La UNPACU ha ricordato che dal 1959 a Cuba non è stata concessa alcuna amnistia politica, un mezzo che considera necessario per alleviare la sofferenza delle famiglie e aprire un cammino verso la riconciliazione nazionale.
"L'aumento repressivo a Cuba perpetua il potere attraverso l'intimidazione, la violenza e la detenzione politica e di coscienza," ha concluso l'organizzazione, che chiede la liberazione immediata di tutti i prigionieri politici, la fine delle torture e l'apertura di un processo democratico nell'isola.
Domande frequenti sulla situazione dell'UNPACU e sulla repressione a Cuba
Perché il governo cubano ha qualificato l'UNPACU come organizzazione terroristica?
Il governo cubano ha qualificato l'Unione Patriottica di Cuba (UNPACU) come un'organizzazione legata al terrorismo, nell'ambito di una strategia per screditare e criminalizzare questo movimento pacifico e civico. La UNPACU ha concentrato i suoi sforzi nella difesa dei diritti umani e nell'assistenza umanitaria, il che contrasta con l'accusa governativa. Questa misura è vista come una manipolazione politica per giustificare la repressione contro i suoi membri e per fermare le loro attività di assistenza a persone vulnerabili in Cuba.

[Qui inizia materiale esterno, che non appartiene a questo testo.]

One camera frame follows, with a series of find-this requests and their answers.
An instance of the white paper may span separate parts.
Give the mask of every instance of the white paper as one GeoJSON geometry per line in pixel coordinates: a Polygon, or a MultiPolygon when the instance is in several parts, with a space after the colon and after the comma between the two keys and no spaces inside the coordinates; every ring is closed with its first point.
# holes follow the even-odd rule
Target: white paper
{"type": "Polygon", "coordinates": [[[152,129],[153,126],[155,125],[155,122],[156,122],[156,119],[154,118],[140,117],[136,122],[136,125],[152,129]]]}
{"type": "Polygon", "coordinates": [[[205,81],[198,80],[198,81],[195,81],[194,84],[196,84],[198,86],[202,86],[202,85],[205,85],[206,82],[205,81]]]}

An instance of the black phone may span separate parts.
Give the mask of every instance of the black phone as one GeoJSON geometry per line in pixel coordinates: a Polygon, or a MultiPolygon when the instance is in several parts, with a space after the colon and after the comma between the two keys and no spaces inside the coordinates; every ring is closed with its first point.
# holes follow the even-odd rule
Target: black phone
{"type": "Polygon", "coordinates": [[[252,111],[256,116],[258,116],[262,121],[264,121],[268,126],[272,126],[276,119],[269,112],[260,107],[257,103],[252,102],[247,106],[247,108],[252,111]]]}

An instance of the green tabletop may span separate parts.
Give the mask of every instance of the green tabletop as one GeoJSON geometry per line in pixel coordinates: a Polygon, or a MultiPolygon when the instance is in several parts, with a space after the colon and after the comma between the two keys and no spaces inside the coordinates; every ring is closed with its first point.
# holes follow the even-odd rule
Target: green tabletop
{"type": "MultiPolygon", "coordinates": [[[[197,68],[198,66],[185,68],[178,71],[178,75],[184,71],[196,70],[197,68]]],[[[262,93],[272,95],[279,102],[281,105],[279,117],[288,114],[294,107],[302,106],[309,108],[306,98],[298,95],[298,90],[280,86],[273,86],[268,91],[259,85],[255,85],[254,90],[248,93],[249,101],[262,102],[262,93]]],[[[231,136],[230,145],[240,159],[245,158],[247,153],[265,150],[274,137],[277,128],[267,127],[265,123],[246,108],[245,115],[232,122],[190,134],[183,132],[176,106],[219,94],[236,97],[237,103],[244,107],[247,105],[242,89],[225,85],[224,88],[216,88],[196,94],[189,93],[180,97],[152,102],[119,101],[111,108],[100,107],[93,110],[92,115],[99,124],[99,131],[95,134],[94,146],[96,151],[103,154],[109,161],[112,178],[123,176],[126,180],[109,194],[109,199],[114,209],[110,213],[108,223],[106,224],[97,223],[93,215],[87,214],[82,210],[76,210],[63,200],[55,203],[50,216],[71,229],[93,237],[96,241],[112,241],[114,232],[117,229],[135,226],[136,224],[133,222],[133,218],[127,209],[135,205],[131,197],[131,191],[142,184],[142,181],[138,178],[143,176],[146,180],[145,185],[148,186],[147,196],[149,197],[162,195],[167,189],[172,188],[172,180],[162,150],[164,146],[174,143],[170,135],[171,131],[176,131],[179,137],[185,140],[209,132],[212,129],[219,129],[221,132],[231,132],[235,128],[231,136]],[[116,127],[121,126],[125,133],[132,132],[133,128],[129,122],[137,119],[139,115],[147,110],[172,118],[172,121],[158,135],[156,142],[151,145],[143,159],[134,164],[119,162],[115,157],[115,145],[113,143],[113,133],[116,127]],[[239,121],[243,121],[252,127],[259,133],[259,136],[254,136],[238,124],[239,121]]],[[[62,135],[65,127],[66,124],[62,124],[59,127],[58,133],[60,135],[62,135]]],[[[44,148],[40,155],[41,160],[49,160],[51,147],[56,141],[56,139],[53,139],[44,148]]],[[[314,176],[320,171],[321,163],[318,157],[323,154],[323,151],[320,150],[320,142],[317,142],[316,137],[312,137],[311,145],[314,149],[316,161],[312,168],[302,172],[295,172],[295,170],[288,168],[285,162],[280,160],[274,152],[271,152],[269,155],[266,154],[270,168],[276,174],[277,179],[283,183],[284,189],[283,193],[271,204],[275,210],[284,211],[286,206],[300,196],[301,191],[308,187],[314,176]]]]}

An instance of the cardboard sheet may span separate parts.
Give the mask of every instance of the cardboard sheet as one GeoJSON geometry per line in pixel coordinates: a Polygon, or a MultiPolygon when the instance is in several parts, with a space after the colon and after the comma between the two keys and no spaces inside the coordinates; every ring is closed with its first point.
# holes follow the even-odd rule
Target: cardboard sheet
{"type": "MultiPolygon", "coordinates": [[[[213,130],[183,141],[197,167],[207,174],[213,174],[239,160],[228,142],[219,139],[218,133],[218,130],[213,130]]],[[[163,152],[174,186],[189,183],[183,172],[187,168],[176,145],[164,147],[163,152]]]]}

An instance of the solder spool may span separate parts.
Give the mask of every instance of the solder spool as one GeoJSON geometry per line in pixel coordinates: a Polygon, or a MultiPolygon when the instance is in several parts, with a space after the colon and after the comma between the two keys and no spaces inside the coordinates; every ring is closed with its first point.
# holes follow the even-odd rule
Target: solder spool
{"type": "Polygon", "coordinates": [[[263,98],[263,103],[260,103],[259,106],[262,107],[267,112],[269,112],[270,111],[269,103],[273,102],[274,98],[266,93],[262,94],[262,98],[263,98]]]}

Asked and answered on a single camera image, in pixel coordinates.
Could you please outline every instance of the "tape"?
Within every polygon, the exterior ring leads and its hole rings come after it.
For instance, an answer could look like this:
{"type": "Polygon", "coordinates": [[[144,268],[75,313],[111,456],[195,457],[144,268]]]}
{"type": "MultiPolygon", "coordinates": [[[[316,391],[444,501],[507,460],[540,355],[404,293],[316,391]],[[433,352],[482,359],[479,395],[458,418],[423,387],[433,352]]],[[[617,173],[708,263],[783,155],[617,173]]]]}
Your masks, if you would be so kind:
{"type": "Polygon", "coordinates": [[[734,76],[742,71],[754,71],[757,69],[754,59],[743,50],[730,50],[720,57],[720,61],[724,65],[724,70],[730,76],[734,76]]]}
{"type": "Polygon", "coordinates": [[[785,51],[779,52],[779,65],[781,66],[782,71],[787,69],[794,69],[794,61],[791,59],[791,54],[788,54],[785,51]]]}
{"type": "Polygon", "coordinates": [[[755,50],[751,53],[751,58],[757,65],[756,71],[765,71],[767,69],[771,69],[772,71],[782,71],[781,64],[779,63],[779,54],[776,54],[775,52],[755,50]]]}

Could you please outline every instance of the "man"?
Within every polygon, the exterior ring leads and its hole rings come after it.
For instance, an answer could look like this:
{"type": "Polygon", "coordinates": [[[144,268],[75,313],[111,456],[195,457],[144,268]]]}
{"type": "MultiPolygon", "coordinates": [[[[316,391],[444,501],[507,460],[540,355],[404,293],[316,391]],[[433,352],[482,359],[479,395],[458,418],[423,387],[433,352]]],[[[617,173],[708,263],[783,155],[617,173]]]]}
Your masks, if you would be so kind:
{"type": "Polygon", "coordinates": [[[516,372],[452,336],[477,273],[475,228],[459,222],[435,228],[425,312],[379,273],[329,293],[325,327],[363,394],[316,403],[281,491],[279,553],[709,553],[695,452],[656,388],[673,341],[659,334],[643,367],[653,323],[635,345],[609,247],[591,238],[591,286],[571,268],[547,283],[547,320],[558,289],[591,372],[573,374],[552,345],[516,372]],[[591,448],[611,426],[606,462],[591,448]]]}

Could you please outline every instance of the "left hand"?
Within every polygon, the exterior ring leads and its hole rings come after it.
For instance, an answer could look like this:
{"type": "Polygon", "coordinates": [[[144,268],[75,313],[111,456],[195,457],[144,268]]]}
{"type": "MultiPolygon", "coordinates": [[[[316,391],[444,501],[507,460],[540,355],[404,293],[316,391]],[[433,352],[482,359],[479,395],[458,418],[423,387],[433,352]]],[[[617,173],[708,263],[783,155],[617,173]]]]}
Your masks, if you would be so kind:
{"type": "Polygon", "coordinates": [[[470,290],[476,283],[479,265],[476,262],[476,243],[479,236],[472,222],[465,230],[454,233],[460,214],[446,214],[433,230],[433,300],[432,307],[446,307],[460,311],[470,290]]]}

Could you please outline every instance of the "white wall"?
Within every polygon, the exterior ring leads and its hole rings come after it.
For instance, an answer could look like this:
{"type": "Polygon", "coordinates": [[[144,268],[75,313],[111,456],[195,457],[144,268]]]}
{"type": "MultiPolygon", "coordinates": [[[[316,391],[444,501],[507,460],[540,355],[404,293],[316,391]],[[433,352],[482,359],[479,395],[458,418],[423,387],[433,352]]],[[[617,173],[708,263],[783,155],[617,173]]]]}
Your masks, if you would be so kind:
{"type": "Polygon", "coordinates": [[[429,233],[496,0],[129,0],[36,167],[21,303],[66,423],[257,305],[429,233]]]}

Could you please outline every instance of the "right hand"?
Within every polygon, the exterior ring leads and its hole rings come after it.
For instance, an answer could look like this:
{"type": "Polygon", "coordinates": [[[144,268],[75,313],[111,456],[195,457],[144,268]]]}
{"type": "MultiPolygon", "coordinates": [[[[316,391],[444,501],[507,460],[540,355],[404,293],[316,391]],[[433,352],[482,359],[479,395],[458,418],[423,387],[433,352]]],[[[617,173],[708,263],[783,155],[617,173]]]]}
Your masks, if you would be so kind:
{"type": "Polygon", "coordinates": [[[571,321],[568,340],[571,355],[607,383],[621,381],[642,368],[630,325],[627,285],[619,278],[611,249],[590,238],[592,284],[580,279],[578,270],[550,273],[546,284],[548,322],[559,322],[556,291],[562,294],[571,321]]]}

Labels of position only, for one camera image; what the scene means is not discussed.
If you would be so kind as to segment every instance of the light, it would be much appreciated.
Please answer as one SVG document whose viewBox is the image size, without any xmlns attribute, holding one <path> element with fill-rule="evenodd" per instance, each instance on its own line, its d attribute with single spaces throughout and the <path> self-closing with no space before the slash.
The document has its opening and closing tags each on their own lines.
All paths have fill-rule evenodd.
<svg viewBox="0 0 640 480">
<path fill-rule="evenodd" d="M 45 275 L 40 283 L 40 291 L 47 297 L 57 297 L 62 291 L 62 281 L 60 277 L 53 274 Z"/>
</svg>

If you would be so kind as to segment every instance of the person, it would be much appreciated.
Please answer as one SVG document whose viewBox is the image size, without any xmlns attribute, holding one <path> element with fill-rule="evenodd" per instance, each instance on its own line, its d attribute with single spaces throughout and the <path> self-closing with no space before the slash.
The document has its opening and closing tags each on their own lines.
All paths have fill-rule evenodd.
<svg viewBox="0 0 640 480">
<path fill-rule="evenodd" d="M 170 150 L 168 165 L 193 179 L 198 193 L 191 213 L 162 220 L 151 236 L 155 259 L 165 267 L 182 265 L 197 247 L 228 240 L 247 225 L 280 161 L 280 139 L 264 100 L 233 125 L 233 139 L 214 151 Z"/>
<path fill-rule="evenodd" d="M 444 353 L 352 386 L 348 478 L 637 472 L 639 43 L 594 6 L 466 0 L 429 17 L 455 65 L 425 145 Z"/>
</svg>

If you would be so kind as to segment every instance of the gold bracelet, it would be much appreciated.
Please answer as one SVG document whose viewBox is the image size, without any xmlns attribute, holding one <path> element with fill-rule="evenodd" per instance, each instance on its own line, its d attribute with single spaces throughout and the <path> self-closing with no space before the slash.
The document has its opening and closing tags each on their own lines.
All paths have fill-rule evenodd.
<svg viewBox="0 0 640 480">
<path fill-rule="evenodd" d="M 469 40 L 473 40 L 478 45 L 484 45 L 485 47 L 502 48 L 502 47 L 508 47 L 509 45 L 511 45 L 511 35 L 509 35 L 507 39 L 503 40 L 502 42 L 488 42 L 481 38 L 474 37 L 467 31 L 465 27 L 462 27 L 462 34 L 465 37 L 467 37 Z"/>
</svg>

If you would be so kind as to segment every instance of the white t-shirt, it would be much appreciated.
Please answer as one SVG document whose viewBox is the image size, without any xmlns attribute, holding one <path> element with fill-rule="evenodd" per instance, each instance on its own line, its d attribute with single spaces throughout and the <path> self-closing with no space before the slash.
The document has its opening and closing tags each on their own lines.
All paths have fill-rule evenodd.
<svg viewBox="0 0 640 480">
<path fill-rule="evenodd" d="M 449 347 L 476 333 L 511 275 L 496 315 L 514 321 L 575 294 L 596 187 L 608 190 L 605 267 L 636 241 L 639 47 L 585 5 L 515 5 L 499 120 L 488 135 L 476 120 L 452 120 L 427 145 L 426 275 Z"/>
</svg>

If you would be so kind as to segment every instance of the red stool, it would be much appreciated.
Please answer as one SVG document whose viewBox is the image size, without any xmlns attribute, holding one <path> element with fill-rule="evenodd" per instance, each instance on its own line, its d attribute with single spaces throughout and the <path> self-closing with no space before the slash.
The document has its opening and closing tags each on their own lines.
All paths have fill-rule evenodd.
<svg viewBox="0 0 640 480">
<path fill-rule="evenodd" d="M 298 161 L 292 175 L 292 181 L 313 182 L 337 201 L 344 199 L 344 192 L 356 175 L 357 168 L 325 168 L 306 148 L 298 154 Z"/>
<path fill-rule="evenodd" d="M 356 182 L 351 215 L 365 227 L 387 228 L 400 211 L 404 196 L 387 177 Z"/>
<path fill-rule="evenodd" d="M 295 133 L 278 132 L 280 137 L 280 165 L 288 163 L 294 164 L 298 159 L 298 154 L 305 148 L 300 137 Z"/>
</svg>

Qual è la situazione attuale di José Daniel Ferrer, leader dell'UNPACU?
José Daniel Ferrer è stato nuovamente arrestato e inviato nel carcere Mar Verde a Santiago di Cuba. Il regime cubano ha revocato la sua libertà condizionale con il pretesto che non si è presentato a due udienze giudiziarie, nonostante avesse già scontato la sua pena. Questa azione fa parte di una persecuzione politica sistematica contro Ferrer, che è stato un critico aperto del regime e ha guidato iniziative umanitarie per aiutare i più bisognosi a Cuba.
Come ha risposto la UNPACU alle accuse del governo cubano?
La UNPACU ha rigettato categoricamente le accuse del governo cubano di essere un'organizzazione terroristica. In una lettera aperta, hanno qualificato la misura come una "grave manipolazione politica" destinata a screditare il loro movimento pacifico. L'organizzazione ha enfatizzato il proprio impegno nella difesa dei diritti umani e il proprio lavoro umanitario, che include la distribuzione di cibo e medicine a persone in condizioni di povertà estrema.
Quale ruolo ha avuto la comunità internazionale nella situazione della UNPACU e di José Daniel Ferrer?
Diverse organizzazioni per i diritti umani e il governo degli Stati Uniti hanno condannato la detenzione di José Daniel Ferrer e l'assenza sistematica della UNPACU. La comunità internazionale ha espresso la sua preoccupazione per l'aumento della repressione a Cuba e ha richiesto la liberazione di Ferrer e di altri prigionieri politici. Questo sostegno internazionale è cruciale per mantenere la pressione sul regime cubano e per evidenziare le violazioni dei diritti umani nell'isola.